The problem: From the line that contains "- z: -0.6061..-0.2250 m" through the line that contains "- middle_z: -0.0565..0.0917", output every line of the listing below exactly and leave out all the rest.
++++++++++++++++++++
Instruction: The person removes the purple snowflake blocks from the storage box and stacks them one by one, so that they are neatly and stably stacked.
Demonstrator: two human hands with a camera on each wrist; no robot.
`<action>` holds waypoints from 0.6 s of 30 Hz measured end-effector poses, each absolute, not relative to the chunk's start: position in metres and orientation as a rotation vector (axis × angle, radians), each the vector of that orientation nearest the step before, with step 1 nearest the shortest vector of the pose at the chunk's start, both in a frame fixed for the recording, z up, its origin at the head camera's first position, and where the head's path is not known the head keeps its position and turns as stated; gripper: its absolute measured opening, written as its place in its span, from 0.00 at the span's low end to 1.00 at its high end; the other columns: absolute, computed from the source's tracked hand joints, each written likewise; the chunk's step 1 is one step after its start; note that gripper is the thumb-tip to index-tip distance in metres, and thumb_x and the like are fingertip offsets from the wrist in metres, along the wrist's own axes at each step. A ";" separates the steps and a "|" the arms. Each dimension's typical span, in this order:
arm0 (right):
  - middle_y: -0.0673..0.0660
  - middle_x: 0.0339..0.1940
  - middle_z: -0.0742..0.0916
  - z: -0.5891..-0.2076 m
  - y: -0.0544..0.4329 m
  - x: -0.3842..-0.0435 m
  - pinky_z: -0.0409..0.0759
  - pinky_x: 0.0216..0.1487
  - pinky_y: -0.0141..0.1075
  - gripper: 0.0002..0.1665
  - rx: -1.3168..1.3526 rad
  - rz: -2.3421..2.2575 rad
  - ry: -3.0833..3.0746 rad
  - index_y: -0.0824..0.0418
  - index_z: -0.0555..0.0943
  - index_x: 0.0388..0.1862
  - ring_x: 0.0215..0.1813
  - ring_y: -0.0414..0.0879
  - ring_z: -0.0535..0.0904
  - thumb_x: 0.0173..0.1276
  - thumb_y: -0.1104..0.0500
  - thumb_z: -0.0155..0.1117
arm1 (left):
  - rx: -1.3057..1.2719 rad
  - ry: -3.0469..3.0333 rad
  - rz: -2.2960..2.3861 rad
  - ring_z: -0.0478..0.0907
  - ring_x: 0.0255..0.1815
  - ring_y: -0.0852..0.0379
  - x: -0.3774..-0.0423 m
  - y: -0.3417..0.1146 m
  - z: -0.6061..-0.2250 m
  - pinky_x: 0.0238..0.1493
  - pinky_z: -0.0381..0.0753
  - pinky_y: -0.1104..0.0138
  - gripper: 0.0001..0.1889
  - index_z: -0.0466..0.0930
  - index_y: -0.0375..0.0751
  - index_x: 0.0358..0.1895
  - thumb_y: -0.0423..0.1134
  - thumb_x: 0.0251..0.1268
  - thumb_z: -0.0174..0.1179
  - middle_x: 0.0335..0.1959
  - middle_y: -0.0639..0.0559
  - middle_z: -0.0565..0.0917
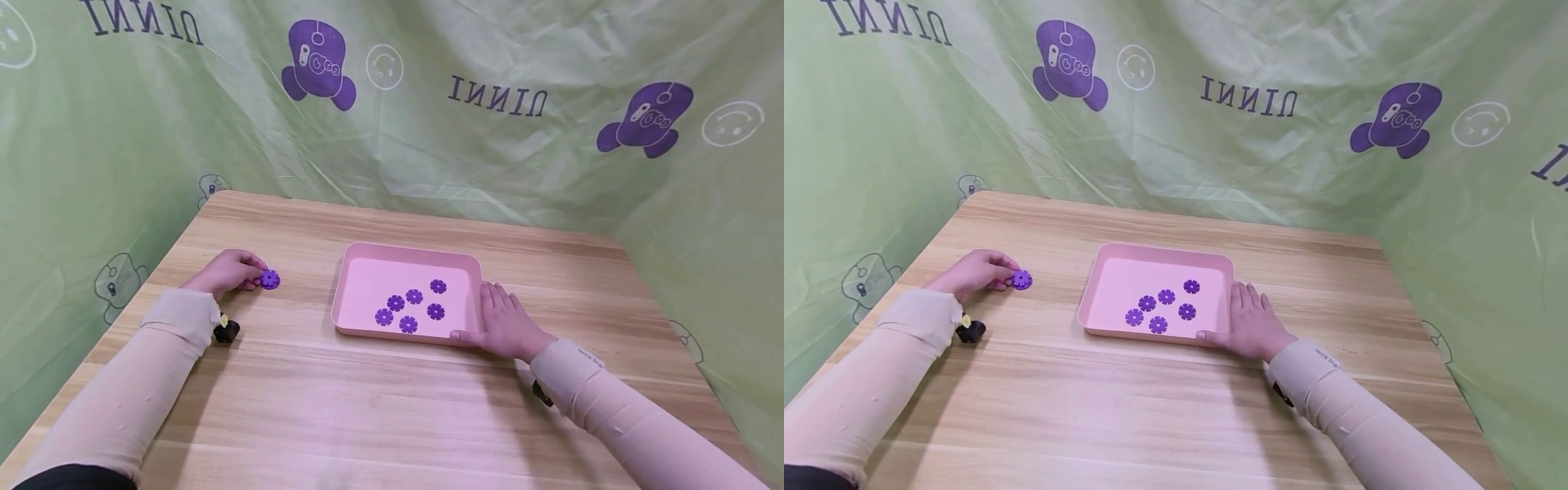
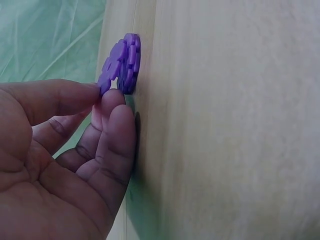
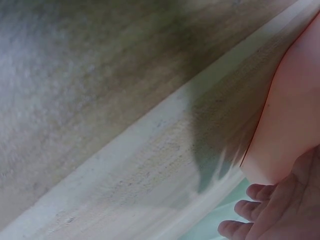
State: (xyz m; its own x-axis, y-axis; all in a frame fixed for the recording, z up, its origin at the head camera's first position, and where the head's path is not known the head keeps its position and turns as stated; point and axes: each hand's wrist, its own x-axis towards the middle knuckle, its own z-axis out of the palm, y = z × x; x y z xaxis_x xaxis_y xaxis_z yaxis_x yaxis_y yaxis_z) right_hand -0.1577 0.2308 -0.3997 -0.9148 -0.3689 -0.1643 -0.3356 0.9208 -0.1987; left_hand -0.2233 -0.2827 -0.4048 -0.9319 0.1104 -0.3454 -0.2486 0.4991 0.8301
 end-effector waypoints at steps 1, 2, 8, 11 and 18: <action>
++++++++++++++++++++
Solution to the exercise:
  - z: -0.6061..-0.2250 m
  - pinky_x: 0.0238..0.1493
  - pinky_z: -0.0381..0.0753
  - pinky_y: -0.1104..0.0138
  - gripper: 0.0001..0.1889
  - index_z: -0.0466..0.0930
  - index_y: -0.0375..0.0751
  - index_x: 0.0358..0.1895
  - thumb_y: -0.0423..0.1134
  - thumb_x: 0.0251..0.1268
  - thumb_z: -0.0174..0.1179
  - middle_x: 0.0335..0.1959
  - middle_y: -0.0639..0.0559
  - middle_z: -0.0565..0.0917

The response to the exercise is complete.